Photoreceptor Function and Structure in Autosomal Dominant Vitelliform Macular Dystrophy Caused by BEST1 Mutations

PURPOSE: The purpose of this study was to evaluate rod and cone function and outer retinal structure within macular lesions, and surrounding extralesional areas of patients with autosomal dominant Best vitelliform macular dystrophy caused by BEST1 mutations. METHODS: Seventeen patients from seven families were examined with dark- and light-adapted chromatic perimetry and optical coherence tomography. Subsets of patients had long-term follow-up (14–22 years, n = 6) and dark-adaptation kinetics measured (n = 5). RESULTS: Within central lesions with large serous retinal detachments, rod sensitivity was severely reduced but visual acuity and cone sensitivity were relatively retained.

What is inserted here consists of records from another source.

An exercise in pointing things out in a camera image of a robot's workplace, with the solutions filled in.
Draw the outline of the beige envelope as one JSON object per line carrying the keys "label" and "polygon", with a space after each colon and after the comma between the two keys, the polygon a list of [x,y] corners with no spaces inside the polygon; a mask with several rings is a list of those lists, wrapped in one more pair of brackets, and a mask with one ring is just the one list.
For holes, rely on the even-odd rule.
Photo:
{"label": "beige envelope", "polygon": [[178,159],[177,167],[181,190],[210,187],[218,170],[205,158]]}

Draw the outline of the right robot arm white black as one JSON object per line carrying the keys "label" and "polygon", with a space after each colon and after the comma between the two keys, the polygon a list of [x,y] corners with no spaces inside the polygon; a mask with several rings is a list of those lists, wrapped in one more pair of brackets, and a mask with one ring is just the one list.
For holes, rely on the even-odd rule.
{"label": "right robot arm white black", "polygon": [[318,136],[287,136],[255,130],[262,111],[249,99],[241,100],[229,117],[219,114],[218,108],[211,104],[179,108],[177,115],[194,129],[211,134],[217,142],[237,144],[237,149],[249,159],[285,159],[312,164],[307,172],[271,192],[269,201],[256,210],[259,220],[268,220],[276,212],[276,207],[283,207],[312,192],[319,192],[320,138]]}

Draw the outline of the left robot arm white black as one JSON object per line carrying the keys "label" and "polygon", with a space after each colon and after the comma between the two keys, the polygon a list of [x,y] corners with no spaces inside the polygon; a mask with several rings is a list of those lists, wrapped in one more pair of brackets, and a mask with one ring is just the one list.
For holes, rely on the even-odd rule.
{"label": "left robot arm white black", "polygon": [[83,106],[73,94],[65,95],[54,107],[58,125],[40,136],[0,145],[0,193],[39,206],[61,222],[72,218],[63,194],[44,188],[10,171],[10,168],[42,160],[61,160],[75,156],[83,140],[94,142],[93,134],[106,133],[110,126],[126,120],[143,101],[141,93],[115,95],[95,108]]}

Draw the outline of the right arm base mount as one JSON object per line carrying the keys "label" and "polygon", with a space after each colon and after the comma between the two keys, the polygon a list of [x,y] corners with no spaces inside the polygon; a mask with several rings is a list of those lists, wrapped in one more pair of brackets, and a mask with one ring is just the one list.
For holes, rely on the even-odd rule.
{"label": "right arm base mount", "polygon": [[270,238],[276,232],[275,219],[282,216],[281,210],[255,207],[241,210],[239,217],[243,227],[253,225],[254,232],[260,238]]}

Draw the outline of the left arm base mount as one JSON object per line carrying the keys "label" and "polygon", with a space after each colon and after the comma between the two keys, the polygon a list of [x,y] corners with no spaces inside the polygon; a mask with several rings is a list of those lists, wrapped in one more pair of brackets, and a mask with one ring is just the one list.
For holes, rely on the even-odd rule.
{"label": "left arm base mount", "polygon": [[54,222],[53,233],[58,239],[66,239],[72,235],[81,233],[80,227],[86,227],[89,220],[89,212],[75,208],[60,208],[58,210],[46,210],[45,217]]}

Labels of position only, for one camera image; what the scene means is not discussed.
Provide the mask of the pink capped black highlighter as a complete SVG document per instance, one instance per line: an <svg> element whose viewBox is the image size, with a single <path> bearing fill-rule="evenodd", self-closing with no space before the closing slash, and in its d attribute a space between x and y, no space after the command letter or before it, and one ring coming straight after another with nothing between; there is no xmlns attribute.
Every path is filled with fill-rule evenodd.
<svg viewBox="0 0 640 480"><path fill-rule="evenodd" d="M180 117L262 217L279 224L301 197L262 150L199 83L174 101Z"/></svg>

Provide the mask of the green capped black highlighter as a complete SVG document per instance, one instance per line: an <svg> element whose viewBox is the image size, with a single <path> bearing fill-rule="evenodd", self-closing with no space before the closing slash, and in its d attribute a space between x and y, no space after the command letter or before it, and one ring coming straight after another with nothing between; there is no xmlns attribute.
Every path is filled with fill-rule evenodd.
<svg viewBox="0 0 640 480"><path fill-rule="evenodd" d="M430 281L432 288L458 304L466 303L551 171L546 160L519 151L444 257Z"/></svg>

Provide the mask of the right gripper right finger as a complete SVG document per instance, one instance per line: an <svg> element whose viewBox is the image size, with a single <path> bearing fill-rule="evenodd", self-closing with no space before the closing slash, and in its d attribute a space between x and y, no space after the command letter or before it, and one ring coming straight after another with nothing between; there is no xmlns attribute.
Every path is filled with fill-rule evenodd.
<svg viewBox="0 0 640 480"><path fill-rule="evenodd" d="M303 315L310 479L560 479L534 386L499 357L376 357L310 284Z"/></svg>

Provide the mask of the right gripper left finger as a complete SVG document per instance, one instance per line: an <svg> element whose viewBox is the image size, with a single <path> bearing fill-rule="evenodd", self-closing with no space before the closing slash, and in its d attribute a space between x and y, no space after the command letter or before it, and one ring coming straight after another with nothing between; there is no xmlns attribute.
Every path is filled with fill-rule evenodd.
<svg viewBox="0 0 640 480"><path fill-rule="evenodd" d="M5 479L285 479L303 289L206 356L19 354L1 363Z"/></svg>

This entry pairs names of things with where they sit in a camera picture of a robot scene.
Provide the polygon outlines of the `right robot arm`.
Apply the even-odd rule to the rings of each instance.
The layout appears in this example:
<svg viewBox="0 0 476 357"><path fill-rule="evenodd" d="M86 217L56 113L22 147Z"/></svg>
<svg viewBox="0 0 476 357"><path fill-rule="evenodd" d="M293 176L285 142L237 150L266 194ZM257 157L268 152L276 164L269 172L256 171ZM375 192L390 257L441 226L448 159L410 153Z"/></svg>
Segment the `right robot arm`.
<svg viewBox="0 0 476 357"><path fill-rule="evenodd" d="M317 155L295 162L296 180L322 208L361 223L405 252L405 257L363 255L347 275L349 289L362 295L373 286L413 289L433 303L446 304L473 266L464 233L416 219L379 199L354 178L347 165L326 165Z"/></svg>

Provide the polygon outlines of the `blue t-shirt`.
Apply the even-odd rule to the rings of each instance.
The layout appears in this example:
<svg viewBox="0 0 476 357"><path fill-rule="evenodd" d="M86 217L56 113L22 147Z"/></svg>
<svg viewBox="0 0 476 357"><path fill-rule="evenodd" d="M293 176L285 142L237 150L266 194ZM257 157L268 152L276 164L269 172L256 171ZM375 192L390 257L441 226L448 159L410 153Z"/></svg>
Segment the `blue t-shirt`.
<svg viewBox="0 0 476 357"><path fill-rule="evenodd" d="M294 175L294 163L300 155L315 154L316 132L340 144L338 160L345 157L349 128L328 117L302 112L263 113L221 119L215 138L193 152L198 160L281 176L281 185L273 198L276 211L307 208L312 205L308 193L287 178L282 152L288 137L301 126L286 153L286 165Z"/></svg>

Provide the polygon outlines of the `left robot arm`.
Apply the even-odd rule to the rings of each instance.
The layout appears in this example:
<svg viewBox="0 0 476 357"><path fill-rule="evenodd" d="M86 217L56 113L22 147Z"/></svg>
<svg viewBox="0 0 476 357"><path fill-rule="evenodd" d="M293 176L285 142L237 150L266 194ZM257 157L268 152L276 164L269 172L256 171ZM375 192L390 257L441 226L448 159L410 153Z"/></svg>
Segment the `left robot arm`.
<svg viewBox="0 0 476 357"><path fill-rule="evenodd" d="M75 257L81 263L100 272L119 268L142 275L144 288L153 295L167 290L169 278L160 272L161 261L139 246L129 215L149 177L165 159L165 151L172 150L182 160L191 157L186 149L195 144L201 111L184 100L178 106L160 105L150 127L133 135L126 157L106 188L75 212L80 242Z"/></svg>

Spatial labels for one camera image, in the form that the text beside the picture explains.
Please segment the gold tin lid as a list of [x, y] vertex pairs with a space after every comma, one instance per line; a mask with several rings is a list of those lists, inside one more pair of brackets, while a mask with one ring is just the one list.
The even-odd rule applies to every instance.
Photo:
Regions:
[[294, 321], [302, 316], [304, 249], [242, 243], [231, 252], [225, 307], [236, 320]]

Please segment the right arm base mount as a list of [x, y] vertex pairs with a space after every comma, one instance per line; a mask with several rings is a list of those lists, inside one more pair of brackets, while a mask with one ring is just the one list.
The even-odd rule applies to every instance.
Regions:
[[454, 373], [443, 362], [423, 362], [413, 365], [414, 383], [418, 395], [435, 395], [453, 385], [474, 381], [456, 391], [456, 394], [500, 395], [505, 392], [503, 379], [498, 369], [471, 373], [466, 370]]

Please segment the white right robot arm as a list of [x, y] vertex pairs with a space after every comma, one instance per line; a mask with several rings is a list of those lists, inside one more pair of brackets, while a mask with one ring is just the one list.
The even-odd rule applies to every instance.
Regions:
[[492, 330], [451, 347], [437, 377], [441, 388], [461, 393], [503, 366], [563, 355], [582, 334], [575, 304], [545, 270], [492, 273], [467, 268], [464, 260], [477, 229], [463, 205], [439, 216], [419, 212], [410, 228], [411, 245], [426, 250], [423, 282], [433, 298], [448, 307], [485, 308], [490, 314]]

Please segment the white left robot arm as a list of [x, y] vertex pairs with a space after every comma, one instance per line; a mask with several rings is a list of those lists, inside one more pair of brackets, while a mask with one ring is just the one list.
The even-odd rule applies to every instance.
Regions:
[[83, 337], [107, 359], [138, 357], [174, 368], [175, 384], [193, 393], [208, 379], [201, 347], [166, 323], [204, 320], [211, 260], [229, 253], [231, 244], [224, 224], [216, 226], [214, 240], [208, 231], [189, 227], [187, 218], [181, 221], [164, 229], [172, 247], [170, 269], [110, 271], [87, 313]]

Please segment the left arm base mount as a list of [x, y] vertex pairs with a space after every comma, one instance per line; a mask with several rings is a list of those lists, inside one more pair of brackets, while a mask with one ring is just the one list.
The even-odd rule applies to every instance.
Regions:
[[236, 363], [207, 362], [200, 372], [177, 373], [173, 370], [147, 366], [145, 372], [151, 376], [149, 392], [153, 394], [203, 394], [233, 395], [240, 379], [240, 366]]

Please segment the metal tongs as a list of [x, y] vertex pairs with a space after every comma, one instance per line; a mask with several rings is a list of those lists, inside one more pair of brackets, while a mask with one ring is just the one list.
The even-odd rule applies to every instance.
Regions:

In surrounding extralesional areas, there was a mild but detectable widening of the subretinal space in some patients and some retinal areas. Available evidence was consistent with subretinal widening causing slower dark-adaptation kinetics. Over long-term follow-up, some eyes showed formation of de novo satellite lesions at retinal locations that years previously demonstrated subretinal widening. A subclinical abnormality consisting of a retina-wide mild thickening of the outer nuclear layer was evident in many patients and thickening increased in the subset of patients with long-term follow-up. CONCLUSIONS: Outcome measures for future clinical trials should include evaluations of rod sensitivity within central lesions and quantitative measures of outer retinal structure in normal-appearing regions surrounding the lesions.